The problem:
The required output is the line containing "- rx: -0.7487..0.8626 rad" through the final line of the material below, printed exactly, with no other lines.

[Supplied information — start]

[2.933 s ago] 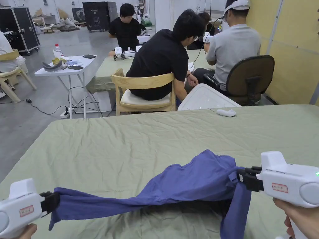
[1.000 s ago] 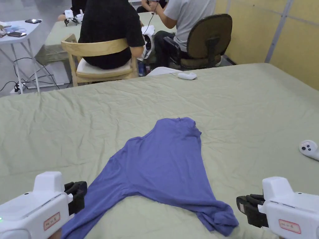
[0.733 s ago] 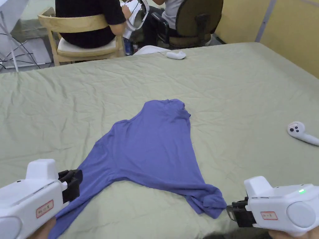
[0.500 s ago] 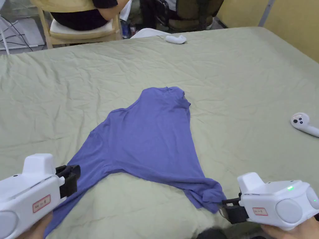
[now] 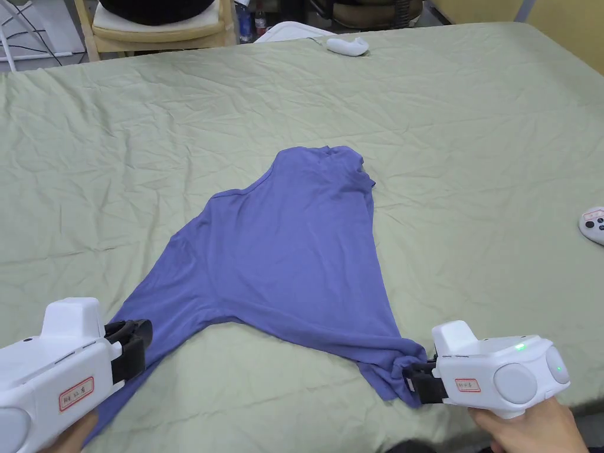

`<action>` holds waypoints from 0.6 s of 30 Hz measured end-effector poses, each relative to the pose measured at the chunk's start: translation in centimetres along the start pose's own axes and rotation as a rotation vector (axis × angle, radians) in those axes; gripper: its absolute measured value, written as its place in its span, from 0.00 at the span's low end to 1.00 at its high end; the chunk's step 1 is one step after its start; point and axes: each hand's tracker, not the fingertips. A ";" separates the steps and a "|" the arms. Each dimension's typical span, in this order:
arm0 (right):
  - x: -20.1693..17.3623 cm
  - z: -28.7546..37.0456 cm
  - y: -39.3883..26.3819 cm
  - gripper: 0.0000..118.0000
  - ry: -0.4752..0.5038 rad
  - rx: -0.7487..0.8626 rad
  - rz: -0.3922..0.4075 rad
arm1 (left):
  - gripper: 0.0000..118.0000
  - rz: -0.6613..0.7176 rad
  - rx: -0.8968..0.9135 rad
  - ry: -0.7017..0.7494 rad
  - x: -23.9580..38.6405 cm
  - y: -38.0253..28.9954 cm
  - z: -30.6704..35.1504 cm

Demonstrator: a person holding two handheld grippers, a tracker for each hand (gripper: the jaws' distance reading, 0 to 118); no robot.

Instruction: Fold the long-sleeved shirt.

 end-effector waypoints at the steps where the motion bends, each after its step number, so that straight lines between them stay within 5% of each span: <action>1: 0.0 0.2 -0.1 0.07 0.002 0.014 -0.004 | 0.00 -0.004 -0.002 0.002 0.1 0.1 -0.2; 5: -0.2 0.4 -0.1 0.06 0.010 0.024 -0.030 | 0.00 -0.039 -0.034 0.007 0.0 1.1 -1.9; 14: -0.9 -0.2 0.2 0.06 -0.010 0.005 0.043 | 0.04 -0.285 -0.116 0.066 -2.1 8.3 -11.3; 17: -0.8 -0.4 0.3 0.06 -0.005 -0.003 0.041 | 0.65 -0.296 -0.213 0.044 -3.0 10.8 -15.1; 18: -0.8 -0.4 0.3 0.06 -0.004 -0.004 0.041 | 0.68 -0.296 -0.240 0.041 -3.3 11.4 -16.5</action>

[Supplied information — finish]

Response to this task:
  - rx: -0.7487..0.8626 rad
  - rz: -0.3922..0.4075 rad
arm1 (left):
  - gripper: 0.0000..118.0000
  - rz: -0.6613..0.7176 rad
  - rx: -0.8968..0.9135 rad
  - ry: -0.7017..0.7494 rad
  - x: -23.9580..38.6405 cm
  - y: -38.0253..28.9954 cm
  - z: -30.6704..35.1504 cm

Demonstrator: a person holding two handheld grippers, a tracker for each hand (gripper: the jaws' distance reading, 0 to 118); no robot.

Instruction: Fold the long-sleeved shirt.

 end-effector waypoints at the steps where the motion bends, each after its step number, so that straight lines between them stay within 5% of each span: <action>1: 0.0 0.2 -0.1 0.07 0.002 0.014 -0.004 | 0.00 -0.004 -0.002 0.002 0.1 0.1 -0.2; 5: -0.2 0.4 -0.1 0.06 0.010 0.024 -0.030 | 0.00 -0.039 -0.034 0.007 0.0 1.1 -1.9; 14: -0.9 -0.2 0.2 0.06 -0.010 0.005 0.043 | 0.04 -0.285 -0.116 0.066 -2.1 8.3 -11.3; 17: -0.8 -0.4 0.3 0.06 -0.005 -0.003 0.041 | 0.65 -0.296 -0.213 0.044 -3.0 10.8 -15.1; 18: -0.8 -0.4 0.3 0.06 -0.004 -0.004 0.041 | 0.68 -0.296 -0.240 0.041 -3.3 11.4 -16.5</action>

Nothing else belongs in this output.